TASK ITEM: Nothing is needed except the lines below that run from the one with "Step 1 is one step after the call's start" through the one with "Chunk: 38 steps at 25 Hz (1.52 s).", repeated exactly.

DATA PROVIDED:
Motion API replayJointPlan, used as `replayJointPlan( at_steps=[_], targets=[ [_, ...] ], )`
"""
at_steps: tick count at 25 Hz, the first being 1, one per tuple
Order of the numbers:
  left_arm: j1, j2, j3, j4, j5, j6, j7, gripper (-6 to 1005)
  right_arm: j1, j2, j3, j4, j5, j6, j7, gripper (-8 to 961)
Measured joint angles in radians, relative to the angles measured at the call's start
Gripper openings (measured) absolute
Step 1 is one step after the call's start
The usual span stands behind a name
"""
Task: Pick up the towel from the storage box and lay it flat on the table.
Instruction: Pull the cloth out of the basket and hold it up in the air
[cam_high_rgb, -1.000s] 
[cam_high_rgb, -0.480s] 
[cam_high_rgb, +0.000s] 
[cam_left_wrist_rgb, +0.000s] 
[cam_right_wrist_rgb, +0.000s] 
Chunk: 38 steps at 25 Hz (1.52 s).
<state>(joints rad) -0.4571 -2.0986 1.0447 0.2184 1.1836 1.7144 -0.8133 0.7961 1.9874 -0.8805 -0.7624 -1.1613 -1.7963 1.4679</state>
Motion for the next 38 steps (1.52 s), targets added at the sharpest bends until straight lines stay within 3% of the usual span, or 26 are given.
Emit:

RESULT:
Step 1 is one step after the call's start
The usual span stands behind a name
"""
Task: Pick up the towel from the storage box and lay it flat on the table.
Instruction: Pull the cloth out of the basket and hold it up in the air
[cam_high_rgb, -1.000s] 
[cam_high_rgb, -0.480s] 
[cam_high_rgb, +0.000s] 
[cam_left_wrist_rgb, +0.000s] 
[cam_right_wrist_rgb, +0.000s] 
Chunk: 38 steps at 25 Hz (1.52 s).

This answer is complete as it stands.